=== Exercise ===
Verbatim transcription with images omitted: return the entries below in full.

=== Dataset records ===
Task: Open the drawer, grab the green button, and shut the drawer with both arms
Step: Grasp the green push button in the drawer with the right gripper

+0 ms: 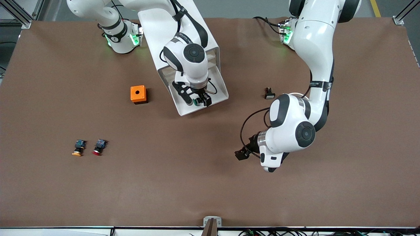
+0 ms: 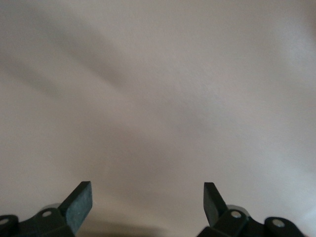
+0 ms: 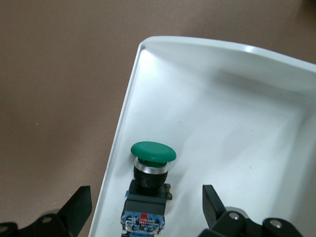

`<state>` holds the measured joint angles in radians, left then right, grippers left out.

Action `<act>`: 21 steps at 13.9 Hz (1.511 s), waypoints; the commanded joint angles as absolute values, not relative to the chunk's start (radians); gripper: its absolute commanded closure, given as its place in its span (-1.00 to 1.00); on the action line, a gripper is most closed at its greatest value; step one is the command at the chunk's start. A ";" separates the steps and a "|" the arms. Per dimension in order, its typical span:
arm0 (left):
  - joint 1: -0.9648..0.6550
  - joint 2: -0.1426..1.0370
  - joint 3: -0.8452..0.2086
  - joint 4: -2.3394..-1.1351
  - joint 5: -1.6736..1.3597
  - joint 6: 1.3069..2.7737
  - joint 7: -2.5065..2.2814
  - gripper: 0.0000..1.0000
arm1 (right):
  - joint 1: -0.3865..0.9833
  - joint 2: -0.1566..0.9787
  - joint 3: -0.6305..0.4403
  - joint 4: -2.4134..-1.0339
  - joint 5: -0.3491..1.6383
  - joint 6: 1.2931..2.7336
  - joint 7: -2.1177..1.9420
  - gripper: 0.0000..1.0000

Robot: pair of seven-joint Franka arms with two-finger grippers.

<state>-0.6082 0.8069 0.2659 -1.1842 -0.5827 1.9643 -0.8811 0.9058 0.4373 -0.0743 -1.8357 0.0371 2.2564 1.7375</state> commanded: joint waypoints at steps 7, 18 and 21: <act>-0.678 0.795 0.278 -1.203 -0.405 1.990 -0.845 -0.99 | 0.942 0.506 -0.084 -1.786 0.026 2.255 1.795 -0.71; -0.773 0.793 0.276 -1.262 -0.288 2.034 -0.953 -0.99 | 0.936 0.505 -0.086 -1.715 0.041 2.191 1.772 1.00; -0.775 0.796 0.276 -1.278 -0.288 2.036 -0.988 -0.99 | 0.867 0.503 -0.084 -1.596 0.044 2.002 1.648 0.99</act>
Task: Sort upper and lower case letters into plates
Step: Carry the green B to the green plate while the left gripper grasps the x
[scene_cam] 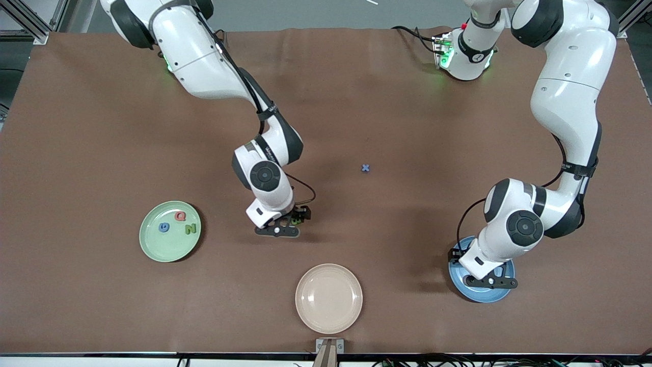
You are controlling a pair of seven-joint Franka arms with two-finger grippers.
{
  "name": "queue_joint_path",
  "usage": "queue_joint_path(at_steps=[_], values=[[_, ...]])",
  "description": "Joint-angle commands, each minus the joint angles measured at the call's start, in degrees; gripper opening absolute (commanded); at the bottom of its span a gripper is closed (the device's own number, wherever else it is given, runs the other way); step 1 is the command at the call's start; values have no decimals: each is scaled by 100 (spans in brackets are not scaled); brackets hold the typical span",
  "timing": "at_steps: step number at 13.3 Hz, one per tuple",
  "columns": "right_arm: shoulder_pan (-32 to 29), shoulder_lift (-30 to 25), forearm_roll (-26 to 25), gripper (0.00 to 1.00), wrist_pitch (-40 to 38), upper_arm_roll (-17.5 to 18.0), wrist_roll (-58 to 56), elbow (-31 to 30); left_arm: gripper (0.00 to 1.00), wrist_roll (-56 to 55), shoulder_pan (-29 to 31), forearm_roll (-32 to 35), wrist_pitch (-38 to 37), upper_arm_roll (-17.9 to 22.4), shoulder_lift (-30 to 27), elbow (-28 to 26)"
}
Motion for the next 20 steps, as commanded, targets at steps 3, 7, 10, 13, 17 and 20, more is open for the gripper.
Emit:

=== Answer box ===
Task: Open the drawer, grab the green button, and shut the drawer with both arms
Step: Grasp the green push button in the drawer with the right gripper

+0 ms: 
+0 ms: 
+0 ms: 

`<state>` holds the measured joint angles in radians, left then right, grippers left out.

Action `<act>`: 21 steps at 13.9 Hz (1.511 s), waypoints; the commanded joint angles as absolute values, not relative to the chunk's start (radians); gripper: its absolute commanded closure, given as its place in its span (-1.00 to 1.00); on the action line, a gripper is most closed at its greatest value; step one is the command at the chunk's start. A ";" separates the steps and a "|" the arms. Per dimension in order, its typical span:
arm0 (left):
  - joint 1: -0.9648..0.6550
  - joint 2: -0.1426..1.0370
  - joint 3: -0.8452..0.2086
  - joint 4: -2.3394..-1.1351
  - joint 5: -1.6736..1.3597
  - joint 6: 1.3069..2.7737
  - joint 7: -2.5065..2.2814
  - gripper: 0.0000..1.0000
arm1 (right):
  - joint 1: -0.3865..0.9833
  - joint 2: -0.1566..0.9787
  - joint 3: -0.6305..0.4403
  - joint 4: -2.4134..-1.0339
  - joint 5: -0.3491..1.6383
  - joint 6: 1.2931..2.7336
  - joint 7: -2.1177..1.9420
  - gripper: 0.0000..1.0000

Robot: pair of seven-joint Franka arms with two-finger grippers.

<state>-0.6082 0.8069 0.2659 -1.1842 -0.5827 1.9643 -0.8811 0.9058 0.4373 -0.0743 -1.8357 0.0371 2.2564 1.7375</state> commanded: joint waypoints at steps 7, 18 and 21: <act>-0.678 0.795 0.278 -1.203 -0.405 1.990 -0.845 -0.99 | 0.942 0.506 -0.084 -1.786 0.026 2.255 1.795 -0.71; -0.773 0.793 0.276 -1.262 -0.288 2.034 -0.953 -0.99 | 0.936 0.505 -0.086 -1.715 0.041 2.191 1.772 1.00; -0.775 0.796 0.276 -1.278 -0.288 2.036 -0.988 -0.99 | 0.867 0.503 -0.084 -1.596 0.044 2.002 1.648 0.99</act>
Task: Sort upper and lower case letters into plates
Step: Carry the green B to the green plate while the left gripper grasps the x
[scene_cam] 
You are controlling a pair of seven-joint Franka arms with two-finger grippers.
{
  "name": "queue_joint_path",
  "usage": "queue_joint_path(at_steps=[_], values=[[_, ...]])",
  "description": "Joint-angle commands, each minus the joint angles measured at the call's start, in degrees; gripper opening absolute (commanded); at the bottom of its span a gripper is closed (the device's own number, wherever else it is given, runs the other way); step 1 is the command at the call's start; values have no decimals: each is scaled by 100 (spans in brackets are not scaled); brackets hold the typical span",
  "timing": "at_steps: step number at 13.3 Hz, one per tuple",
  "columns": "right_arm: shoulder_pan (-32 to 29), shoulder_lift (-30 to 25), forearm_roll (-26 to 25), gripper (0.00 to 1.00), wrist_pitch (-40 to 38), upper_arm_roll (-17.5 to 18.0), wrist_roll (-58 to 56), elbow (-31 to 30); left_arm: gripper (0.00 to 1.00), wrist_roll (-56 to 55), shoulder_pan (-29 to 31), forearm_roll (-32 to 35), wrist_pitch (-38 to 37), upper_arm_roll (-17.9 to 22.4), shoulder_lift (-30 to 27), elbow (-28 to 26)"
}
Motion for the next 20 steps, as commanded, targets at steps 3, 7, 10, 13, 17 and 20, more is open for the gripper.
Emit:

No part of the exercise remains unanswered.